◆ **PROBLEM TO WORK ON**
Which lines run from the start of the material below through the line containing "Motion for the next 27"? Retype them exactly, pictures excluded.

[[ RECORDS FOR THE TASK, beginning ]]

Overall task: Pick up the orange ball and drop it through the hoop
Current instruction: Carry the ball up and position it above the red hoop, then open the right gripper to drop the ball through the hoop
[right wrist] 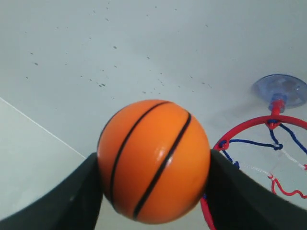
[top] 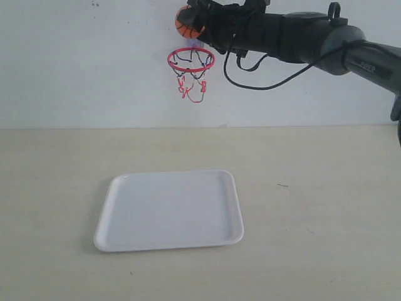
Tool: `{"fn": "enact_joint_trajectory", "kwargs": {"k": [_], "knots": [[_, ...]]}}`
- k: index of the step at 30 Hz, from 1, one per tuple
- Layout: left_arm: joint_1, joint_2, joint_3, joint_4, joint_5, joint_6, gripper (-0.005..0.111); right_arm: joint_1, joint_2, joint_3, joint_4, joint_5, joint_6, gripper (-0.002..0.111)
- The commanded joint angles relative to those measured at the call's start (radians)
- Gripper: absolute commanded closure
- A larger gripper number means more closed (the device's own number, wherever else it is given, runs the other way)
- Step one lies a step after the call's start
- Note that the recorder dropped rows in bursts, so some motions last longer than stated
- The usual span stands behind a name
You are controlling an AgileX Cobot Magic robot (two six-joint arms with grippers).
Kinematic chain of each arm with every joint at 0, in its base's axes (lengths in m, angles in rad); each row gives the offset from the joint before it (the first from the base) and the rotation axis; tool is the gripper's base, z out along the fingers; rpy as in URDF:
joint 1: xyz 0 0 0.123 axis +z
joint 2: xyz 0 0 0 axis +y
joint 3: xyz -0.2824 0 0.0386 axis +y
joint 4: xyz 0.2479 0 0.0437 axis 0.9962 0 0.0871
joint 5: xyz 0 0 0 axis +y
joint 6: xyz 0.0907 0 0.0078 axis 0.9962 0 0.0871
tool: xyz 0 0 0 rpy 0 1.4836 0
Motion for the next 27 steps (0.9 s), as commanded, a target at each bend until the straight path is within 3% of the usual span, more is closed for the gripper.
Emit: {"fn": "enact_joint_trajectory", "kwargs": {"k": [1, 7, 14, 21, 27], "knots": [[-0.006, -0.003, 0.004, 0.001, -0.008, -0.003, 0.103, 0.000, -0.002, -0.007, -0.003, -0.005, -0.002, 0.099], [-0.006, -0.003, 0.004, 0.001, -0.008, -0.003, 0.103, 0.000, 0.012, -0.007, -0.003, -0.003, 0.028, 0.055], [-0.006, -0.003, 0.004, 0.001, -0.008, -0.003, 0.103, 0.000, 0.017, -0.007, -0.005, -0.010, 0.042, 0.052], [-0.006, -0.003, 0.004, 0.001, -0.008, -0.003, 0.103, 0.000, 0.017, -0.007, -0.024, -0.017, 0.040, 0.026], [-0.006, -0.003, 0.004, 0.001, -0.008, -0.003, 0.103, 0.000, 0.017, -0.007, -0.024, -0.017, 0.040, 0.024]]}}
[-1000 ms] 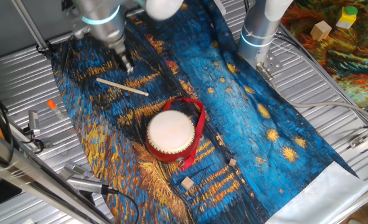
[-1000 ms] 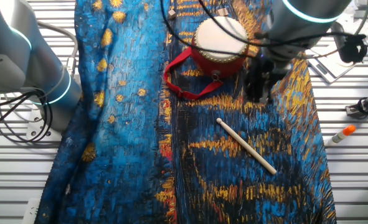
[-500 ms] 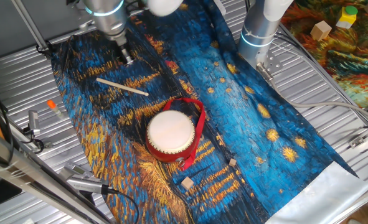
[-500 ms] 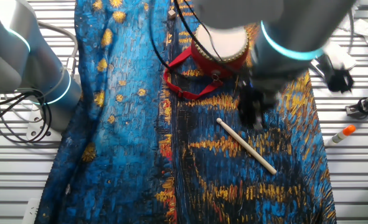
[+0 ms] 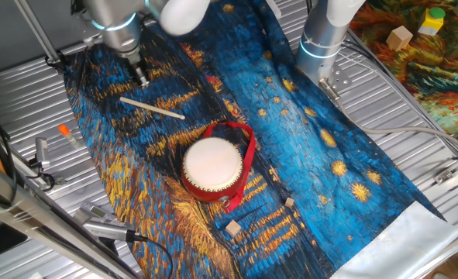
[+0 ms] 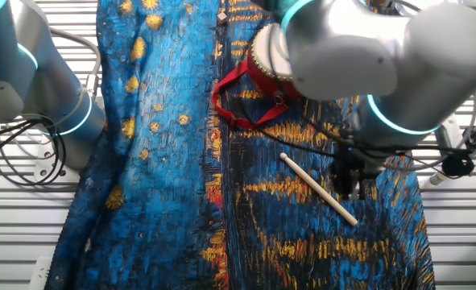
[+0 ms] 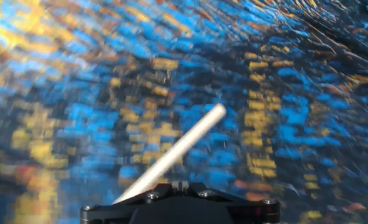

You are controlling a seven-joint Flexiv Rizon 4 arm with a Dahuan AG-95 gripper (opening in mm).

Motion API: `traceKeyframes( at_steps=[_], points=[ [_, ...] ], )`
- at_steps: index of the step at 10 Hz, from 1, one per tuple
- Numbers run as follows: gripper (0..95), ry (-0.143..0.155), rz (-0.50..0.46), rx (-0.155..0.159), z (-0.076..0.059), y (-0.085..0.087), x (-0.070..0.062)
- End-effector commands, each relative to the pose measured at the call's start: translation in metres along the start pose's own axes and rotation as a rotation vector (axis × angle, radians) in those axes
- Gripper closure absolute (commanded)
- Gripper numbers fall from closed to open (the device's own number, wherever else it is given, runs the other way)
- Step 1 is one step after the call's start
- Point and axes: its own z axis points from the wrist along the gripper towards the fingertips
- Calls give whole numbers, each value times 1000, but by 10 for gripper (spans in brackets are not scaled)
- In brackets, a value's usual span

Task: Play the drum

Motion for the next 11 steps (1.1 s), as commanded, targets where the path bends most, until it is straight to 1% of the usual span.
traceKeyframes(
  at_steps=[1,2,4,5,6,7,8,9,10,11],
  points=[
    [950,-6,43,2,7,12,-5],
    [950,-7,50,0,13,17,-10],
    [950,-9,58,0,26,16,-15],
    [950,-22,63,-1,36,14,-19],
    [950,-34,66,-3,42,13,-21],
    [950,-40,76,-4,45,13,-22],
    [950,-40,95,-2,46,13,-22],
    [950,-35,99,0,46,13,-22],
    [950,-25,98,1,45,13,-22],
    [570,-24,95,1,45,13,-22]
  ],
)
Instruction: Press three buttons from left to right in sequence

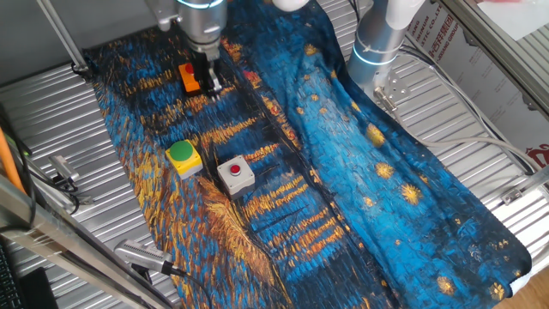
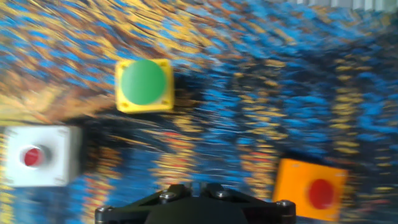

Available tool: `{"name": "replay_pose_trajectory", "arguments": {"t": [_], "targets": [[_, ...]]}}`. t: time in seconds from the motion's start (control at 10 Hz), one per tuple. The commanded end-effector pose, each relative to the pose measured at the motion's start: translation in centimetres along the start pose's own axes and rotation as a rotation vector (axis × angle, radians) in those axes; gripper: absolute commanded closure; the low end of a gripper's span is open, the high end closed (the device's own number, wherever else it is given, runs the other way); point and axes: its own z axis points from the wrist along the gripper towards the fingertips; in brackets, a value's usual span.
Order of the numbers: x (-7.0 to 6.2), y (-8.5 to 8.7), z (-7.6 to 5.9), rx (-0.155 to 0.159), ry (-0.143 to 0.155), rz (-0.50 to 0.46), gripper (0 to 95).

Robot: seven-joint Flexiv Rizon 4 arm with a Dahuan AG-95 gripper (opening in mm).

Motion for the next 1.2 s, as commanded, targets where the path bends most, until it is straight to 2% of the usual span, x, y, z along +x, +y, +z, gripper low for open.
{"name": "replay_pose_trajectory", "arguments": {"t": [0.1, 0.2, 0.4, 0.6, 0.8, 1.0, 1.2], "targets": [[-0.2, -5.0, 0.0, 0.060, 0.065, -0.139, 95.0], [0.1, -6.3, 0.4, 0.048, 0.066, -0.151, 95.0], [1.0, -7.8, 1.2, 0.038, 0.066, -0.170, 95.0], [2.5, -9.0, 1.6, 0.005, 0.072, -0.157, 95.0], [2.7, -8.9, 2.1, -0.006, 0.070, -0.159, 95.0], [2.7, -8.9, 2.1, -0.011, 0.055, -0.160, 95.0], [2.7, -8.9, 2.1, -0.009, 0.054, -0.164, 95.0]]}}
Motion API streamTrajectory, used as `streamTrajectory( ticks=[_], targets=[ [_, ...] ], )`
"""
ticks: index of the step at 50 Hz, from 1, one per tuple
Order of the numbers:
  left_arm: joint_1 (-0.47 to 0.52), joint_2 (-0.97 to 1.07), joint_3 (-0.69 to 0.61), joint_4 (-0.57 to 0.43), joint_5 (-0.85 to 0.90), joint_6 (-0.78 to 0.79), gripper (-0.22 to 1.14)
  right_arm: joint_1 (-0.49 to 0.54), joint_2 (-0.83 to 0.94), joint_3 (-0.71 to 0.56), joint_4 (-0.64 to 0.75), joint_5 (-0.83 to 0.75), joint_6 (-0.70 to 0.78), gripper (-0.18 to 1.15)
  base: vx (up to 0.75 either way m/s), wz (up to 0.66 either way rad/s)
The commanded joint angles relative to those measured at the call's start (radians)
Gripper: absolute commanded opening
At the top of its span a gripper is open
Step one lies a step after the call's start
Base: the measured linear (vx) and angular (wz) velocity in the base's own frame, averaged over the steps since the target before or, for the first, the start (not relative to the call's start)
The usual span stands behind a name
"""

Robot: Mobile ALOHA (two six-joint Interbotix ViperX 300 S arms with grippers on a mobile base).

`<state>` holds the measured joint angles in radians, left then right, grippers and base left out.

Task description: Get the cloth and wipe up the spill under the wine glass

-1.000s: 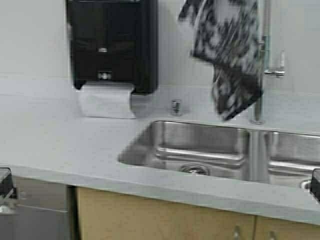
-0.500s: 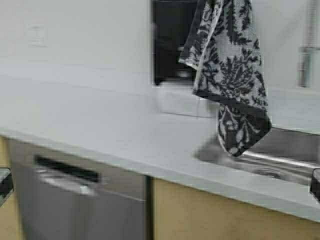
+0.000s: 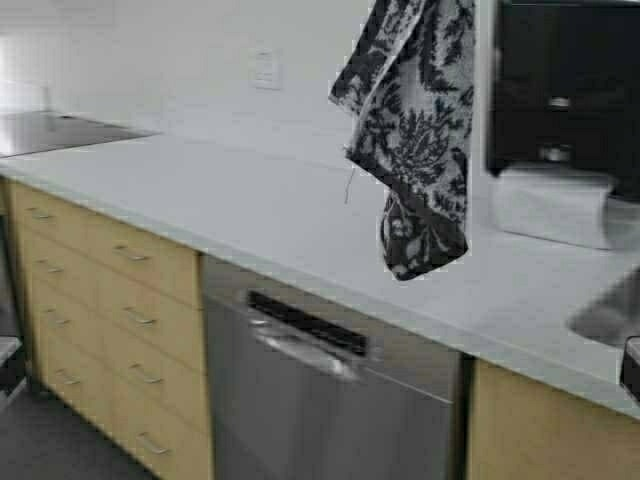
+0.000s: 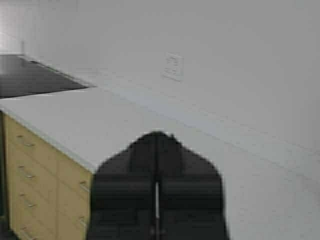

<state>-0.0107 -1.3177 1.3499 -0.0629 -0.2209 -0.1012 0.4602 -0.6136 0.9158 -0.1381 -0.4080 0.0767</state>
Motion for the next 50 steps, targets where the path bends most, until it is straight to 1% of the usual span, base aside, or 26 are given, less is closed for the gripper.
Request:
streamTrajectory(
  ticks=[1, 13, 19, 35, 42, 50],
  targets=[
    [0.002, 0.017, -0.009, 0.000, -0.003, -0.002, 0.02, 0.000, -0.005, -0.034, 0.003, -0.018, -0.003, 0.05, -0.04, 0.40],
    [0.002, 0.006, -0.009, -0.003, -0.009, -0.031, 0.02, 0.000, -0.009, -0.023, 0.002, -0.018, -0.006, 0.05, -0.02, 0.40],
    [0.002, 0.000, 0.008, 0.000, -0.009, -0.032, 0.02, -0.002, -0.008, 0.006, 0.003, -0.018, -0.014, 0.05, -0.02, 0.49],
    [0.002, 0.002, -0.015, 0.003, 0.031, 0.032, 0.02, -0.008, 0.009, 0.005, 0.003, -0.020, -0.015, 0.05, -0.02, 0.49],
    [0.002, 0.002, -0.021, 0.003, 0.035, 0.032, 0.02, -0.032, 0.018, 0.002, 0.003, -0.018, -0.014, 0.05, -0.01, 0.49],
    [0.002, -0.005, -0.025, 0.003, 0.038, 0.032, 0.02, -0.034, 0.017, 0.002, 0.003, -0.020, -0.009, 0.05, 0.01, 0.54]
  ],
)
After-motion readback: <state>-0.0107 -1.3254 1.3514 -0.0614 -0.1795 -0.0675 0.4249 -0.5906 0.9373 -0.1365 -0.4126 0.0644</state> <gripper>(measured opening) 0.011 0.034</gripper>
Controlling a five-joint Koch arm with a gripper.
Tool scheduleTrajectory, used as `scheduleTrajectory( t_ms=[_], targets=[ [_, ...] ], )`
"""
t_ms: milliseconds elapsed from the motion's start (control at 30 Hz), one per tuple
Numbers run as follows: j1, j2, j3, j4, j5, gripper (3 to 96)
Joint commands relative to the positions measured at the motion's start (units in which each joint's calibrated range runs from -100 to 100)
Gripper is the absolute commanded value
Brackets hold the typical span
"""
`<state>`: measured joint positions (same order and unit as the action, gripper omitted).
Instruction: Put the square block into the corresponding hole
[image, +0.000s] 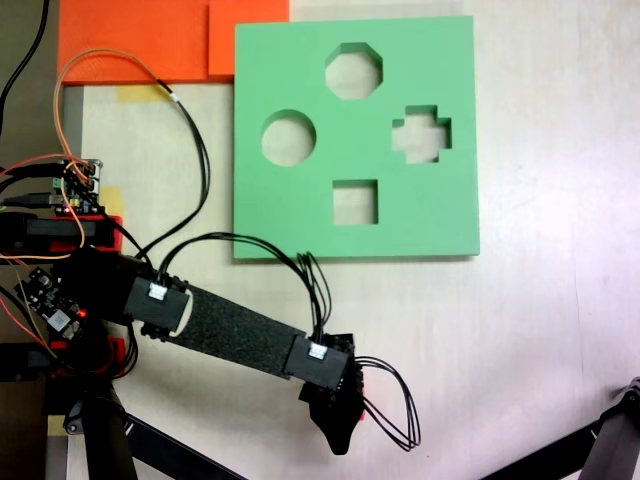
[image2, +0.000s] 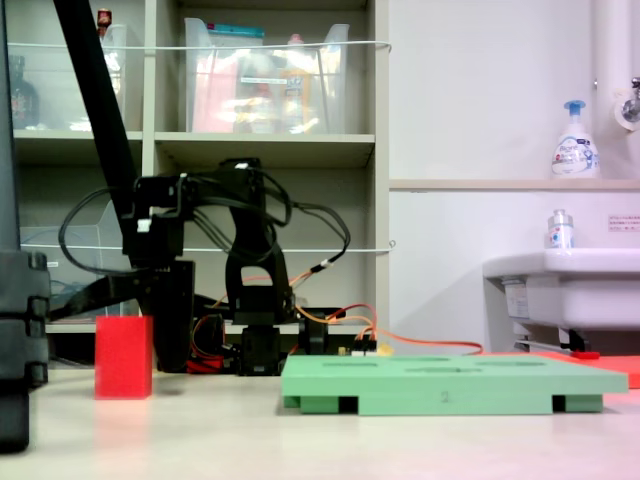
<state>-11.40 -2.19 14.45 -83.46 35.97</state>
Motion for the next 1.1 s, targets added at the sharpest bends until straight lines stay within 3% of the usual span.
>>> scheduleTrajectory(
  t_ms=[33, 333, 500, 700, 1100],
  targets=[
    [-1.07, 0.09, 0.00, 1.75, -0.59, 53.9],
    [-1.95, -1.02, -1.09, -1.72, -0.83, 35.5],
    [-1.95, -3.96, -0.69, -5.28, -0.78, 34.4],
    [-0.24, -15.13, -0.40, -7.97, 0.54, 25.0],
    [9.57, -29.79, 1.80, -13.08, 13.77, 24.8]
  ],
)
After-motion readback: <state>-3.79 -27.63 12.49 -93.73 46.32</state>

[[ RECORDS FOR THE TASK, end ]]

◆ **ANSWER BOX**
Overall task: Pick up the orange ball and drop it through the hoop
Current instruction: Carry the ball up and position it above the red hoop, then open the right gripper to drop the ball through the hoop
[right wrist] 
[top] 
Tool: `{"fn": "enact_joint_trajectory", "kwargs": {"k": [_], "knots": [[_, ...]]}}`
- k: index of the step at 30 Hz, from 1, one per tuple
- Layout: left_arm: joint_1, joint_2, joint_3, joint_4, joint_5, joint_6, gripper (-0.005..0.111); right_arm: joint_1, joint_2, joint_3, joint_4, joint_5, joint_6, gripper (-0.002..0.111)
- The commanded joint angles relative to those measured at the call's start (radians)
- Gripper: absolute commanded closure
- A larger gripper number means more closed (the device's own number, wherever else it is given, runs the other way)
- Step one lies a step after the call's start
- Note that the recorder dropped rows in bursts, so some motions last longer than stated
- The usual span stands behind a name
You are controlling an AgileX Cobot Magic robot (two six-joint arms with grippers).
Kinematic chain of each arm with every joint at 0, in its base's axes (lengths in m, angles in rad); each row gives the offset from the joint before it (the first from the base) and the rotation axis; tool is the gripper's base, z out along the fingers; rpy as in URDF:
joint 1: xyz 0 0 0.123 axis +z
joint 2: xyz 0 0 0 axis +y
joint 3: xyz -0.2824 0 0.0386 axis +y
joint 4: xyz 0.2479 0 0.0437 axis 0.9962 0 0.0871
joint 5: xyz 0 0 0 axis +y
joint 6: xyz 0.0907 0 0.0078 axis 0.9962 0 0.0871
tool: xyz 0 0 0 rpy 0 1.4836 0
Motion for the next 27 steps (0.9 s), as commanded, a target at each bend until the straight path is within 3% of the usual span, more is closed for the gripper.

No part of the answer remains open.